Research

Education Does 'Worst' Job at Cybersecurity

• By Dian Schaffhauser
• 01/28/19

Education as a business does the worst job of cybersecurity compared to nearly all other major segments. The segment performed particularly poorly in three areas: maintaining patches on systems, securing applications and securing the network as a whole.

That's a problem, according to SecurityScorecard, a company that performs security ratings on IT infrastructure risks and benchmarks the threat data for various industries. For the education segment, the company analyzed 2,393 organizations with a footprint of at least 100 IP addresses between April and October 2018. Out of 17 industries evaluated, education came in "second to last in terms of total cybersecurity."

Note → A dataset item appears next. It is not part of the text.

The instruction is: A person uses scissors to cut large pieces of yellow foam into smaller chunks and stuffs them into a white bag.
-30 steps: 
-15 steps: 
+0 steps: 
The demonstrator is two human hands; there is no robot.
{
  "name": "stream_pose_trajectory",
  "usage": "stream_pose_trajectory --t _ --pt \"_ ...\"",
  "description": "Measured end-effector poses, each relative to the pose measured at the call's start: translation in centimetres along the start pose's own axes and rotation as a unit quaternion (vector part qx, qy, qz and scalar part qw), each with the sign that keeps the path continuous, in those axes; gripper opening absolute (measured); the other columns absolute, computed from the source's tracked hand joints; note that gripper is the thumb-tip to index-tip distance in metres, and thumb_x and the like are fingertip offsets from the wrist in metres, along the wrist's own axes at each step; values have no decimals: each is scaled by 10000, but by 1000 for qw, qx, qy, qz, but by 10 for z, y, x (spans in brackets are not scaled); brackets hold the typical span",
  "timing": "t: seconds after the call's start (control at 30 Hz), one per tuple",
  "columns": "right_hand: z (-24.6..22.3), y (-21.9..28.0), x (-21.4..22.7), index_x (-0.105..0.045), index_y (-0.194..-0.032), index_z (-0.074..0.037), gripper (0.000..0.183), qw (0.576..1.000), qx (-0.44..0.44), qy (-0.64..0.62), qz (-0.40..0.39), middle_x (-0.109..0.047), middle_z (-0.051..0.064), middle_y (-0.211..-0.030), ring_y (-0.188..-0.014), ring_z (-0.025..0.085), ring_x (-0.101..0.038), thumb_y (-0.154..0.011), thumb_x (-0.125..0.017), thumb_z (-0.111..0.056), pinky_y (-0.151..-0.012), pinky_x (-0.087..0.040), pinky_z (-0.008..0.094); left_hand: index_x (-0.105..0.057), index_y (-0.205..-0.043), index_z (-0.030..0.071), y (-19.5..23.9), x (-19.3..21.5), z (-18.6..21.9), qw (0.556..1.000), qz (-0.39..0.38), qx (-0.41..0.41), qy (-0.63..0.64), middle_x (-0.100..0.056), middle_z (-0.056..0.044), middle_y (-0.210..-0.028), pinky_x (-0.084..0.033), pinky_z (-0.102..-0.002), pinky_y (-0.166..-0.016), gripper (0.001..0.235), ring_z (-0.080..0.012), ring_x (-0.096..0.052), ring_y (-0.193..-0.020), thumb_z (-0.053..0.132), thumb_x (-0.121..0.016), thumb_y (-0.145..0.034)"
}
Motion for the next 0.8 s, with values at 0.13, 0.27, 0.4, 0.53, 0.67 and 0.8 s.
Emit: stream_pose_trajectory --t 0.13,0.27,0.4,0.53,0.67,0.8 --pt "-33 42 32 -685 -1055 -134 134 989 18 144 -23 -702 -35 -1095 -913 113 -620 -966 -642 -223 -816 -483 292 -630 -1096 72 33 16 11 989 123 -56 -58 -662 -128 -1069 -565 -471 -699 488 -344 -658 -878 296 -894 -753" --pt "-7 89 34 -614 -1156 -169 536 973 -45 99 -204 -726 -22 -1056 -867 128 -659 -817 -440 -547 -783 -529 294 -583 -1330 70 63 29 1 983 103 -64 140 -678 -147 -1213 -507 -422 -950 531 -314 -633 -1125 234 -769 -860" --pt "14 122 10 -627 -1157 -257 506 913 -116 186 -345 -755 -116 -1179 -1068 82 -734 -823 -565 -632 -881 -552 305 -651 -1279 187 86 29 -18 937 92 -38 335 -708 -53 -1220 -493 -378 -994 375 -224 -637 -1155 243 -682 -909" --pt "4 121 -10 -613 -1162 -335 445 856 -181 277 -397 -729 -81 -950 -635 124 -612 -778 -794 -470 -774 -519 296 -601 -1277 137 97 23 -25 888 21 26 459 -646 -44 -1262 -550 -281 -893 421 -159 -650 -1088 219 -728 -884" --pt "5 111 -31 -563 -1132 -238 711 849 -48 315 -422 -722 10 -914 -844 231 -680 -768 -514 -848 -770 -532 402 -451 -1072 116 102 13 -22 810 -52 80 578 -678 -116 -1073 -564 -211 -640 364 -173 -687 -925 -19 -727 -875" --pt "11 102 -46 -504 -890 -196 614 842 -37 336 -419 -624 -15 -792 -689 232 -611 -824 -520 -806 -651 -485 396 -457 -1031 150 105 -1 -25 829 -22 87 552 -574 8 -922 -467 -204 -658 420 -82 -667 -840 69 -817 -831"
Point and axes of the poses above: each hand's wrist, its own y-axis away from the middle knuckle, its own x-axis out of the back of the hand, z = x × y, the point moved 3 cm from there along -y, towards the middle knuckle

Among the data at risk: names, addresses, Social Security Numbers, test scores and behavioral assessments. The use of software-as-a-service by schools doesn't protect them. As the report noted, the growth in usage of computer-based assessments for learning also poses "extra privacy and cybersecurity concerns," because they collect information that can be used to identify students. Even dashboards "pose security risks" because of the increased number of people who have access to the data, especially in large districts.

The findings, according to a brief report issued on the subject, "show that although hackers have become increasingly deft at stealing school and student data, the education industry is no better prepared to deal with these malicious threats."

The report is available with registration on the SecurityScorecard website.